The Ba2 rating assigned to the Toys "R" Us Delaware DIP Term Loan considers the real estate as its primary collateral, relying on unencumbered real estate that includes a mix of owned, ground leased, and leased stores, and distribution centers, as well as pledged equity value from the parents of Propco I and Propco II. Other collateral includes, but is not limited to, the intellectual property, a second lien in the assets securing the ABL/FILO, a pledge of the equity of Wayne Real Estate Holding Company, which is the direct parent of Propco I, and a pledge of 65% of Canada equity. The guarantor structure also adds value. An additional rating factor is the percentage of pre-petition debt this facility represents, which Moody's estimates is around 9%.
The Ba3 rating assigned to the TRU Taj LLC (DIP) Notes is based on the heavy collateral reliance on European real estate and the equity interest in the Asia joint venture. A favorable feature is the $120 million in escrowed cash. Upstream and downstream guarantees add value to the structure as well. Moody's estimates this facility as representing around 7% of pre-petition debt.
The Chapter 11 filing occurred following a "vendor squeeze" that resulted from a loss of confidence in Toys "R" Us. Toys has been hampered by a persistently high debt load following its 2006 leveraged buy-out by affiliates of Kohlberg, Kravis, Roberts, Vornado, and Bain Capital, with around $6 billion in debt funding the transaction.

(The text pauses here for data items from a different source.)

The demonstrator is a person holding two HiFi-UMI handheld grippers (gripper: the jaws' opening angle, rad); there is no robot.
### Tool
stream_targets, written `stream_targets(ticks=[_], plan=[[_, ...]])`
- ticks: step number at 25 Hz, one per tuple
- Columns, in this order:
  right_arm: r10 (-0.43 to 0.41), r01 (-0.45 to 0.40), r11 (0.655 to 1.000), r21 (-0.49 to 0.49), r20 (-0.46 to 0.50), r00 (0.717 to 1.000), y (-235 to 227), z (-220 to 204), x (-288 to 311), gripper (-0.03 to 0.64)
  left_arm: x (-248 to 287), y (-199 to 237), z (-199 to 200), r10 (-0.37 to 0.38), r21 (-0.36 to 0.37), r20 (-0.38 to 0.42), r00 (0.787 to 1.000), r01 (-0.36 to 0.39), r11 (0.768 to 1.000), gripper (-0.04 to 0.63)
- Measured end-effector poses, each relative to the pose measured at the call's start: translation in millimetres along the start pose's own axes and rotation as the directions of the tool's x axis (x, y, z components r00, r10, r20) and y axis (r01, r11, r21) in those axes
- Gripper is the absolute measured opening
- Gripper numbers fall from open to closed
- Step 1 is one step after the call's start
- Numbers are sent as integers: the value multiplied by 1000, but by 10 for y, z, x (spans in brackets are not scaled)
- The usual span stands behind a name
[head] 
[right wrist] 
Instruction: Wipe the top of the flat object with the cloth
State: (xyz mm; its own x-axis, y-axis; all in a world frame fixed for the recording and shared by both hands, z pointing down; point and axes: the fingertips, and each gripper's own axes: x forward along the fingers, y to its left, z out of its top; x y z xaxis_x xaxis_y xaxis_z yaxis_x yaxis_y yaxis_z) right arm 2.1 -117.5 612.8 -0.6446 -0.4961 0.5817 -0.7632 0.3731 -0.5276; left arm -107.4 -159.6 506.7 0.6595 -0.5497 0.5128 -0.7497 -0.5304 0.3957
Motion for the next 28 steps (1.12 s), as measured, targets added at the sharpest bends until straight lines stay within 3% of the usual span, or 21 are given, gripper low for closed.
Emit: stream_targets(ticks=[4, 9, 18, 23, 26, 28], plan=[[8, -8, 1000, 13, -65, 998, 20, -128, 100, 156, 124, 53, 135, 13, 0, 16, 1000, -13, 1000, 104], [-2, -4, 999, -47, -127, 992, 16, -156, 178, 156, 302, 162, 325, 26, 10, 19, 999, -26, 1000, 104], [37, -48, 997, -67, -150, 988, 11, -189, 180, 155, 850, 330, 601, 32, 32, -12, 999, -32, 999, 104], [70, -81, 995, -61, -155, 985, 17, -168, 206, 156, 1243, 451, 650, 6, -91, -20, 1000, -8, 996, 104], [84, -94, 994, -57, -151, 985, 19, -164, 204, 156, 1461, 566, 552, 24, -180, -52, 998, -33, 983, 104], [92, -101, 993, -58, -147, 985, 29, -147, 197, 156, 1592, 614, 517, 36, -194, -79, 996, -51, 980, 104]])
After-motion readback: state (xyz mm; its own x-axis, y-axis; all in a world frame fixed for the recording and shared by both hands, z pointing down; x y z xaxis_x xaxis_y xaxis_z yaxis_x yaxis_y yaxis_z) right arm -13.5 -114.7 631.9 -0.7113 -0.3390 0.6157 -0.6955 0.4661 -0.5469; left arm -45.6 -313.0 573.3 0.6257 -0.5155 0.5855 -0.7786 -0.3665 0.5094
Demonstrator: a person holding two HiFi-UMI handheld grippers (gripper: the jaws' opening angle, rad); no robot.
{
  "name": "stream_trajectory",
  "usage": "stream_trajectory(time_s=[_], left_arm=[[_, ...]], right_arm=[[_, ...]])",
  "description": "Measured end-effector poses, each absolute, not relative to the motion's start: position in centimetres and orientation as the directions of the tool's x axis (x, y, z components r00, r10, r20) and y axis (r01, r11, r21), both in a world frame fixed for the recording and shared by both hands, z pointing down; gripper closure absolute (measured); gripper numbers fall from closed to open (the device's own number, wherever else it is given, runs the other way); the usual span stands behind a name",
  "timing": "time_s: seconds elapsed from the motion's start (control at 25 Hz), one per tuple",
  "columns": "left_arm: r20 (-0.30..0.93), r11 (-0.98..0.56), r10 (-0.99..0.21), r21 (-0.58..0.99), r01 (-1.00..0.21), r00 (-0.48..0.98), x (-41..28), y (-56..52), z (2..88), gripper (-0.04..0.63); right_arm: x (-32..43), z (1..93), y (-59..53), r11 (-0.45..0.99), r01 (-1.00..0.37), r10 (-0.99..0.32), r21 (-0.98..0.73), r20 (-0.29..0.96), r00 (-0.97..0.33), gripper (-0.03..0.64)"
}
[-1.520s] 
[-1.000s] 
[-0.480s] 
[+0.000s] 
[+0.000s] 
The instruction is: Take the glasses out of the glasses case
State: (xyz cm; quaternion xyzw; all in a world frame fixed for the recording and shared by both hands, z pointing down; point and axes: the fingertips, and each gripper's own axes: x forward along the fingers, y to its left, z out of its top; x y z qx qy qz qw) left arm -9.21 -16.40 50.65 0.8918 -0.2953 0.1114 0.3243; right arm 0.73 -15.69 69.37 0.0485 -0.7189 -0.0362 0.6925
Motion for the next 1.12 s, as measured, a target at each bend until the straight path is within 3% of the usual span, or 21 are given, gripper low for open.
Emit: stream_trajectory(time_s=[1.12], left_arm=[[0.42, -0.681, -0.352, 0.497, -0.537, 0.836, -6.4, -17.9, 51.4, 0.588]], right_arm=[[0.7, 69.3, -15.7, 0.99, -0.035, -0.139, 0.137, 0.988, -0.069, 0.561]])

In addition to the high debt load, Toys has struggled with an almost steady cadence of refinancings, culminating in 2016's exchange, which was deemed a distressed exchange, and left Toys with "stub" maturities due in 2018. It was the attempt at refinancing these "stub" facilities that triggered the issues with vendors and trade creditors.
The principal methodology used in these ratings was Debtor-In-Possession Lending published in March 2009. Please see the Rating Methodologies page on www.moodys.com for a copy of this methodology.
Toys "R" Us, Inc. is the world's largest dedicated toy retailer, with annual revenues of around $11 billion. Pre-petition, it was owned by affiliates of Kohlberg, Kravis, & Roberts, Vornado, and Bain Capital. This rating is assigned on a point-in-time basis and will be withdrawn as soon as practicable, before which it is subject to monitoring.
This rating is assigned on a point-in-time basis and will be withdrawn as soon as practicable, before which it is subject to monitoring.